Dimensional analysis modeling of spraying operation – Impact of fluid properties and pressure nozzle geometric parameters on the pressure-flow rate relationship

Abstract

In food industry, atomization is an essential process as a large range of products are manufactured by spray drying of concentrated solutions. The pressure drop inside the nozzle, and its relation with the flowrate, is of prime importance to size an efficient continuous process. This work thus aims at both studying liquid atomization using pressure nozzles with throttle inserts and proposing a ready-to-use pressure/flowrate correlation from a series of experimental data.
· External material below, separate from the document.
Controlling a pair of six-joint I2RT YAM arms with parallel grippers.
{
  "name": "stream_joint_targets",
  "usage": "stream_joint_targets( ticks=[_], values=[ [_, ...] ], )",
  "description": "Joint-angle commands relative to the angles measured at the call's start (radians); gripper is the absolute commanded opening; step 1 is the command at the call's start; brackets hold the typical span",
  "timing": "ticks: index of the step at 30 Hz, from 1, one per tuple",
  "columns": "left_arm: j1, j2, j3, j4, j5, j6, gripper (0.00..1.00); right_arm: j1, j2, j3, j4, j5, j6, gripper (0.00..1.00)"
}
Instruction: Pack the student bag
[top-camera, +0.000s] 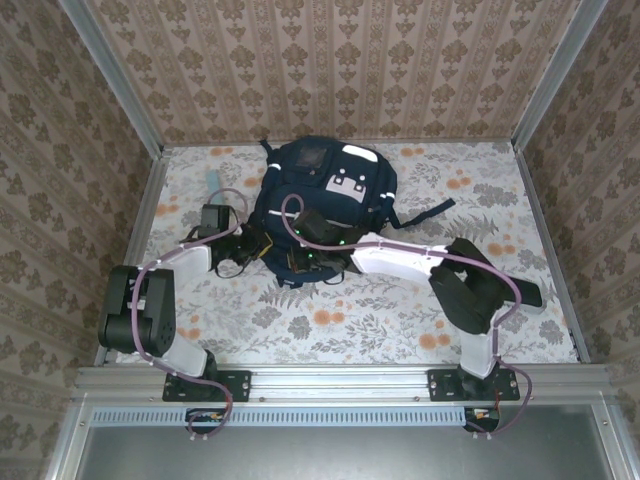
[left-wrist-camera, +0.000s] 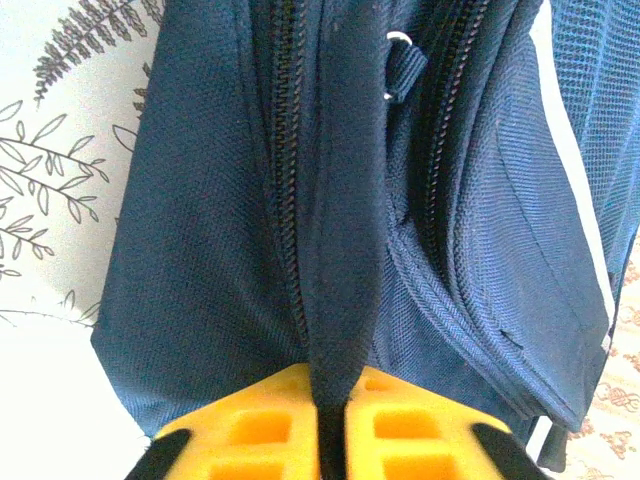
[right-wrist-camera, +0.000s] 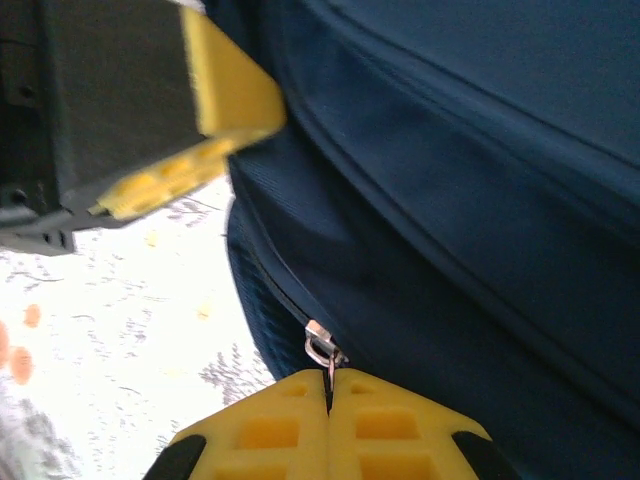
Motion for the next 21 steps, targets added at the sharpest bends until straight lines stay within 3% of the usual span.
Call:
stream_joint_targets(
  ticks=[1,5,10,18,21],
  values=[
    [0.007,-0.013,0.005,0.005,-0.062,0.025,0.05,0.001,-0.125,-0.081,-0.101,0.249,0.016,0.00],
    [0.021,-0.026,0.007,-0.014,-0.081,0.045,0.00,-0.007,-0.211,-0.186,-0.166,0.418,0.052,0.00],
    [0.035,-0.059,0.012,-0.048,-0.092,0.072,0.00,-0.063,-0.258,-0.257,-0.226,0.514,0.087,0.00],
    [0.049,-0.129,0.006,-0.106,-0.107,0.111,0.00,-0.179,-0.291,-0.303,-0.205,0.530,0.067,0.00],
    [0.050,-0.144,0.002,-0.111,-0.104,0.113,0.00,-0.187,-0.306,-0.306,-0.149,0.433,-0.011,0.00]
  ],
)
Beside the process parameters (flowrate) and fluid parameters (viscosity, density) of prime importance, the geometrical parameters of the nozzle were also accounted for to obtain a generic correlation. Using Newtonian maltodextrin aqueous solutions with viscosity ranging from 1 to 70.10-3 Pa s and eleven nozzle geometries, 264 experiments were performed. Through the use of a dimensionless pressure drop number (Euler number), all the experimental points gathered on a single Eu* vs. Re curve where conventional atomization regimes could be clearly identified. A comprehensive dimensional analysis, relying on the Vashy-Buckingham theorem, was performed. A set of dimensionless correlations, allowing to predict the pressure loss over a wide range of Reynolds number from parameters linked to the fluid, process and nozzle geometry, was then deduced from experimental data.